The enemy's infantry, which had been heavily engaged with Meredith's and Cutler's brigades a great part of the forenoon, were now making new dispositions and awaiting re-enforcements. In the meantime the infantry fire was confined to the skirmish lines, while the artillery fire passed over our heads.
Close on to 1 P. M. the scene changed. The enemy's re-enforcements were now arriving on the field. The first intimation we had of it was the fire of one of their batteries (Carter's) stationed on Oak hill, north of us. The crash of a shell through the tops of the old cherry trees along the lane admonished our Commander that we were exposed to an enfilade fire which might do us great damage. He at once swung our left out on the pike in line with the right, and ordered a left side-step movement to bring as much of the regiment as possible into the shelter of the dry ditch on the southern edge of the pike, in which we then lay down. We were now comparatively safe from the battery on Oak hill, but, unfortunately, the enemy to the west got a glimpse of our left before we lay down, and shrewdly guessing our position, at once commenced to drop shells into our ranks over the crest of the ridge.

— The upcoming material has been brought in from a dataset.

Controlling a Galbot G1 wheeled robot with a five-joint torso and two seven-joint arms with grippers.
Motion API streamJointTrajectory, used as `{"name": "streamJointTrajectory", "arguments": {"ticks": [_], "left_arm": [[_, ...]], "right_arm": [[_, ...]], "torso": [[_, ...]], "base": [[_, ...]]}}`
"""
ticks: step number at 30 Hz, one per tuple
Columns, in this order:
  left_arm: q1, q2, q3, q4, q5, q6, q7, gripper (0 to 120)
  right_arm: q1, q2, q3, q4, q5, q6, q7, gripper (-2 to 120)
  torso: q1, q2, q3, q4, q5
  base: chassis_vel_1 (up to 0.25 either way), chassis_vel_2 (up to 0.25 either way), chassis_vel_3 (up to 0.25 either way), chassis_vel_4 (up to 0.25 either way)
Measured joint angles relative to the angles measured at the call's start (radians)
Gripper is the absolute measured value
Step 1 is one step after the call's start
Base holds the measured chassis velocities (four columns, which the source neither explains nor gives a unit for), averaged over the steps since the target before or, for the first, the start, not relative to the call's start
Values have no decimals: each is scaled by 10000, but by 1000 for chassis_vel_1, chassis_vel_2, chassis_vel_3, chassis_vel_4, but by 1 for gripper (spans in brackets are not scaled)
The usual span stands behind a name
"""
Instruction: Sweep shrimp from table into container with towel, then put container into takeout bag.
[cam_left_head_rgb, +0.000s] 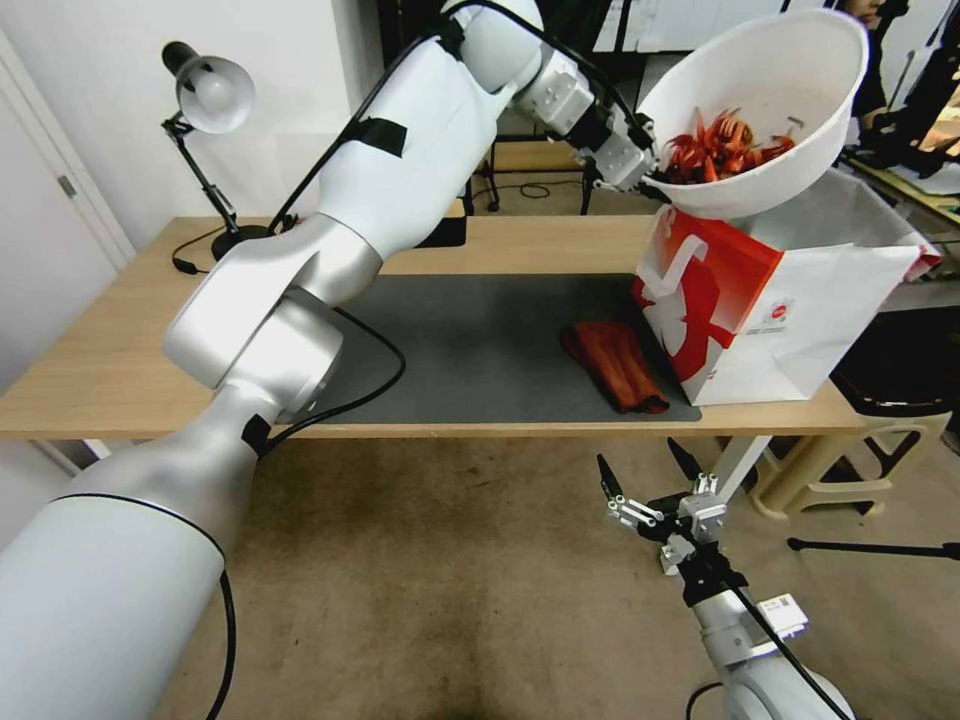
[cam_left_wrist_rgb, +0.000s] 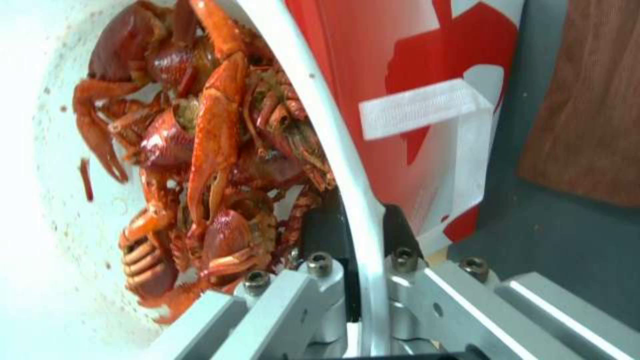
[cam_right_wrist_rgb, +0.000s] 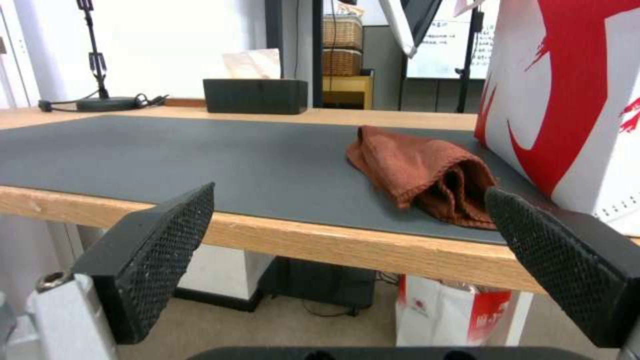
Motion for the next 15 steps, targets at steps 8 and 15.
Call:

With those thirty-four guns on our flank the regiment was in danger of annihilation, should the enemy concentrate their fire upon us.
It was now that Roy Stone, commanding the brigade, conceived the idea of using our colors to deceive the enemy and draw their fire away from the regiment. Accordingly, Color Sergeant Brehm, having been quietly instructed by an orderly of Col. D wight's, marched in a northwesterly direction and planted the colors behind two rail piles, forming a right-angle, one side facing west and the other north.
This breastwork had been made as a safe guard against lurking enemies, by pickets of Buford's cavalry, who occupied the ground the night before. The rails had been carried together from a fence that formed the eastern boundary of a field of wheat, extending from the summit of the ridge down its western slope, and from the pike to an old R. R. cut north of it.